Opinion

Female reproductive health isn’t discussed in-depth

The words “female reproductive health” are insufficiently discussed.

In light of Oct. 15 being Pregnancy and Infant Loss Awareness Day and Oct. 19 being National Period Day, I thought it would be a good time to mention this topic.

Female reproductive health is only ever brought up when discussing controversial topics such as abortion, but for some reason, it is almost taboo to talk about being on your period.

I know in middle school, my friends and I had a code word for if we needed a pad or a tampon.

Even today, we ask for one in whispered tones.

The real question is, why should women feel ashamed to talk about what their bodies do naturally? Why don’t we talk about the many health issues that are possible, and even common, among women?

Laura Benanti, an actress, brought this up in an article she wrote about losing a child.

“If this is so common, then why do we only speak about it in whispers, if we speak about it at all?” Benanti said. “If this is so common, why does it feel like the Voldemort of women’s issues? The ‘M’ that must not be named. If one says the word ‘miscarriage’ out loud, does that feed its evil powers? Do we fear that communing over this type of loss only makes it grow stronger?”

Benanti also spoke about the stress of going through a miscarriage and continuing with your job.

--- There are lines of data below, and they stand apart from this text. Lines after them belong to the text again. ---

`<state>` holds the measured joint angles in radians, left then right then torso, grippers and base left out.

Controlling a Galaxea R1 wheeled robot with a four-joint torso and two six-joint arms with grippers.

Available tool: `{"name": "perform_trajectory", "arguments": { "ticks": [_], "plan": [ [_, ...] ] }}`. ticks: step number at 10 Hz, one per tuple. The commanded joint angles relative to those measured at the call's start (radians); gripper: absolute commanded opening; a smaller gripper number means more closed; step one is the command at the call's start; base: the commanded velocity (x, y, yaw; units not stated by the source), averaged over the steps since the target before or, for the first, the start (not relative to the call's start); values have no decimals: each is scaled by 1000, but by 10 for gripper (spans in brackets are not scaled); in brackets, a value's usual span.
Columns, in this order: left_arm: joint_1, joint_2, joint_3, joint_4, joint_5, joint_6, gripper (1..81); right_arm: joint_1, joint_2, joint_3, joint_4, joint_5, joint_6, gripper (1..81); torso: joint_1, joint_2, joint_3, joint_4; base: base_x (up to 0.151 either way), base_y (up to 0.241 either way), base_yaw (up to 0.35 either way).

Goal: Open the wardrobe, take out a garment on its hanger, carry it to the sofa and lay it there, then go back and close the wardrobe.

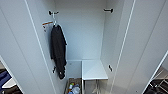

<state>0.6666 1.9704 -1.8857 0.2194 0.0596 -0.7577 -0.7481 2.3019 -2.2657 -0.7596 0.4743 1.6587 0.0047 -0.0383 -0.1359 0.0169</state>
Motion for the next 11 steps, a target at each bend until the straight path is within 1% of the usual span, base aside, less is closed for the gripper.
{"name": "perform_trajectory", "arguments": {
  "ticks": [1, 2, 3, 4, 5, 6, 7, 9, 11],
  "plan": [
    [-114, 71, 0, -9, 85, -5, 811, 71, 61, 77, -82, -14, 36, 811, 0, 0, 0, 0, 0, 0, 0],
    [-114, 119, 13, -8, 88, -5, 811, 42, 85, 97, -96, -11, 36, 811, 0, 0, 0, 0, 0, 0, 0],
    [-109, 177, 25, -6, 121, 0, 811, 8, 104, 114, -102, -3, 35, 811, 1, 1, 0, 0, 0, 0, 0],
    [-95, 225, 25, -6, 129, 4, 811, -17, 112, 140, -118, 12, 33, 811, 1, 1, -1, 0, 0, 0, 0],
    [-86, 268, 34, -2, 132, 9, 811, -35, 119, 189, -150, 12, 30, 811, 1, 1, -1, 0, 0, 0, 0],
    [-75, 295, 39, 26, 146, 8, 811, -47, 133, 218, -170, 1, 23, 811, 1, 1, -1, 0, 0, 0, 0],
    [-57, 303, 30, 34, 149, 9, 811, -58, 136, 215, -172, 1, 23, 811, 1, 1, -1, 0, 0, 0, 0],
    [6, 272, -30, 35, 134, 9, 811, -95, 116, 158, -170, 3, 23, 811, 1, 1, -1, 0, 0, 0, 0],
    [116, 275, -96, 86, 128, 9, 811, -158, 113, 18, -167, 17, 27, 811, 2, 1, -1, 0, 0, 0, 0]
  ]
}}
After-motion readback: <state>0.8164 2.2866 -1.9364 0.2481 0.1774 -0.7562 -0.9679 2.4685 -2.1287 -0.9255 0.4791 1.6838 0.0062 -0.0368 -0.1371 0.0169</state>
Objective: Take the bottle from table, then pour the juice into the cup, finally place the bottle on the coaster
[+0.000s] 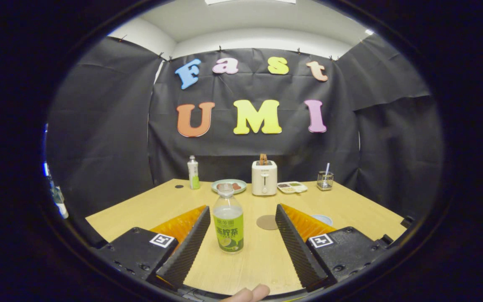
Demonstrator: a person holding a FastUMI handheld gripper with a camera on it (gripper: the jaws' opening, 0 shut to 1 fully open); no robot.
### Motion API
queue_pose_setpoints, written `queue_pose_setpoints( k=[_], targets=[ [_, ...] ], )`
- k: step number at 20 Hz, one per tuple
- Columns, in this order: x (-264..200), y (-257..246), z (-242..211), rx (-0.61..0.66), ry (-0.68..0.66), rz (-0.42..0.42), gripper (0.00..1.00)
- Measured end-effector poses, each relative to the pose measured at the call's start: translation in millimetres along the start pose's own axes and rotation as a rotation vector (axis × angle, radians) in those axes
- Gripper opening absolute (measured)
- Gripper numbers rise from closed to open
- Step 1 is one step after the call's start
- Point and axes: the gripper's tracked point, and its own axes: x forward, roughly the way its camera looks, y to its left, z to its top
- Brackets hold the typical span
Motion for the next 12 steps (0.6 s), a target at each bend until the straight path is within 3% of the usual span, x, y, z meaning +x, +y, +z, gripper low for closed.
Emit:
queue_pose_setpoints(
  k=[5, 12],
  targets=[
    [31, 11, -10, 0.009, -0.072, -0.029, 1.0],
    [91, 34, -56, -0.017, -0.03, -0.022, 1.0]
  ],
)
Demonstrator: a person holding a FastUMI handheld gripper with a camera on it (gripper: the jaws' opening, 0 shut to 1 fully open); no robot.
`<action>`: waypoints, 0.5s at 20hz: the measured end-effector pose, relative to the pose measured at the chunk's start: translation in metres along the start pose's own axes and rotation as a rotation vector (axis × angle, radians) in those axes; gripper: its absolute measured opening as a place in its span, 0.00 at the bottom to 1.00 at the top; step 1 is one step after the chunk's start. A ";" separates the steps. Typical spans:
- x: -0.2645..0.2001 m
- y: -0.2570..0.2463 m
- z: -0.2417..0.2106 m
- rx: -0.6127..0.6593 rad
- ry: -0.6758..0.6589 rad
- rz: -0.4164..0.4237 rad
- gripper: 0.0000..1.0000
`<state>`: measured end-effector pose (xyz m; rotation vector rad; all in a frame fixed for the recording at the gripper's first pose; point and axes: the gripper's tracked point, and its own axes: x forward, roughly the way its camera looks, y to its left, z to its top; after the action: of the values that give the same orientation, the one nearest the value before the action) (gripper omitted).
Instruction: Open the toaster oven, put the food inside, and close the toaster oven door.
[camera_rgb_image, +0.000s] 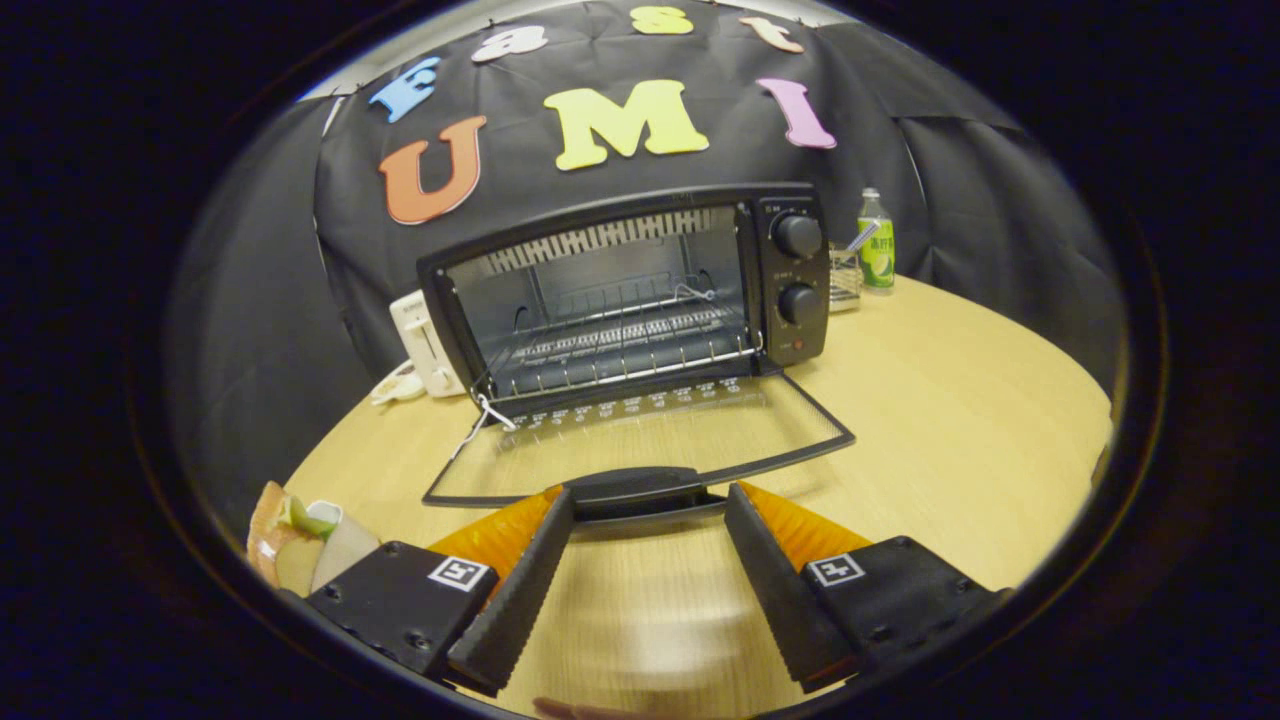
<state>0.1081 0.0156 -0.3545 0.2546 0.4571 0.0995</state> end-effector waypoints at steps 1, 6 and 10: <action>-0.001 0.001 0.000 0.012 0.001 0.000 1.00; -0.025 0.032 0.009 0.006 0.063 0.116 1.00; -0.058 0.074 0.026 0.068 0.144 0.284 1.00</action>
<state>0.0648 0.0724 -0.2879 0.3801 0.5663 0.3827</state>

As an actress, she has to tell her employers much earlier about her pregnancy, but she was actually grateful for this stipulation because they knew why she wasn’t herself.

She said she couldn’t bear having to pretend everything was OK, like so many women do.

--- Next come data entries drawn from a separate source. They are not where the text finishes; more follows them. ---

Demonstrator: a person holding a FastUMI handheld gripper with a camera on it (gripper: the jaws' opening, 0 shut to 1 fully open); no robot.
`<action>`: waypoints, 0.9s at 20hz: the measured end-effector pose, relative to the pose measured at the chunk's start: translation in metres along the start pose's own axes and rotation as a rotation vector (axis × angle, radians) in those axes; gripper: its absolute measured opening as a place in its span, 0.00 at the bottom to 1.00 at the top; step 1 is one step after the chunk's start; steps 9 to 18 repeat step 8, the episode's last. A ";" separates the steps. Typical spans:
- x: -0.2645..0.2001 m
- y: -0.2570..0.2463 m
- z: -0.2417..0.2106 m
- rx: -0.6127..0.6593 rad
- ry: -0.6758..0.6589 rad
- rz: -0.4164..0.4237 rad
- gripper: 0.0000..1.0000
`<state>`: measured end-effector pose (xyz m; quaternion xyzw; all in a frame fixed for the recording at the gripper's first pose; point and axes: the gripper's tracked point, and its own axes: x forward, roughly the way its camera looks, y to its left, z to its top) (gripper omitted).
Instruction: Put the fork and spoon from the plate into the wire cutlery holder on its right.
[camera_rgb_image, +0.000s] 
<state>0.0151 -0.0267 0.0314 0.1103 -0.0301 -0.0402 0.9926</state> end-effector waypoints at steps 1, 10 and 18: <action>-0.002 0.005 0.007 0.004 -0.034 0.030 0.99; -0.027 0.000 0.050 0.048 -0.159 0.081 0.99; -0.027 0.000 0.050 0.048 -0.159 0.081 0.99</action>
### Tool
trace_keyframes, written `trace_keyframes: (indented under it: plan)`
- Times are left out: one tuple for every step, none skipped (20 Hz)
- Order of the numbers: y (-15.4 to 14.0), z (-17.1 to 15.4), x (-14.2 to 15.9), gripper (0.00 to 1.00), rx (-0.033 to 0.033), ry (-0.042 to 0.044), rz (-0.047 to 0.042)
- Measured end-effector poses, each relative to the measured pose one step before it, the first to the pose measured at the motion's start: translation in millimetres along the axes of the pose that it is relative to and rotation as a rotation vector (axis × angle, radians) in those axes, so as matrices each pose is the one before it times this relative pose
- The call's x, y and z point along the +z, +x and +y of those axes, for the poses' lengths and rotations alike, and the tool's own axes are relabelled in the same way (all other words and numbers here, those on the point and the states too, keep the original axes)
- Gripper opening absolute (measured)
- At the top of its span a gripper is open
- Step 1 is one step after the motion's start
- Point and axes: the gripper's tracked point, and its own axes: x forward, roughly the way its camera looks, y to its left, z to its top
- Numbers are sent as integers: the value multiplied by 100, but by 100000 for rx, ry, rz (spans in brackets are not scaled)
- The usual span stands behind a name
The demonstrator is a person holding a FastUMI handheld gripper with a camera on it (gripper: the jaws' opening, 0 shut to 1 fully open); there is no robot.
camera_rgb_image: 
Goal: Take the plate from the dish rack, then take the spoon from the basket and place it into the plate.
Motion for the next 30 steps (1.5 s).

“What I am suggesting is that, if this is something that truly affects so many women and their partners (some statistics say one in three pregnancies, some say one in five), then perhaps we need to encourage a cultural environment more conducive to empathetic understanding,” Benanti said.

The real issue here is that women could receive the help they need and be more prepared to handle these types of health issues, if only they were discussed.

If we were open about female reproductive health and talked about our personal stories, then we might be able to help women who go through this in the future.

The conversation should be about how to cope, but also, in less extreme cases, just how to stay healthy and keep yourself informed.

In addition to this, one of the only issues most people know about are disorders like ovarian cancer.

Even then, most only know that it is important to get check-ups so that if you do end up getting cancer, it can be treated.

Unfortunately, there are many other issues that are common.

These include cervical, uterine, vaginal or vulvar cancer, endometriosis, uterine fibroids and interstitial cystitis.

I don’t list these to scare anyone, but it is important to be informed so as to know what could be going on with your body.

Things like National Period Day are working to end the tampon tax.

This is a separate but connected important issue, because even if women can talk about their reproductive health freely, they can’t take care of themselves if they can’t afford a tampon or pad.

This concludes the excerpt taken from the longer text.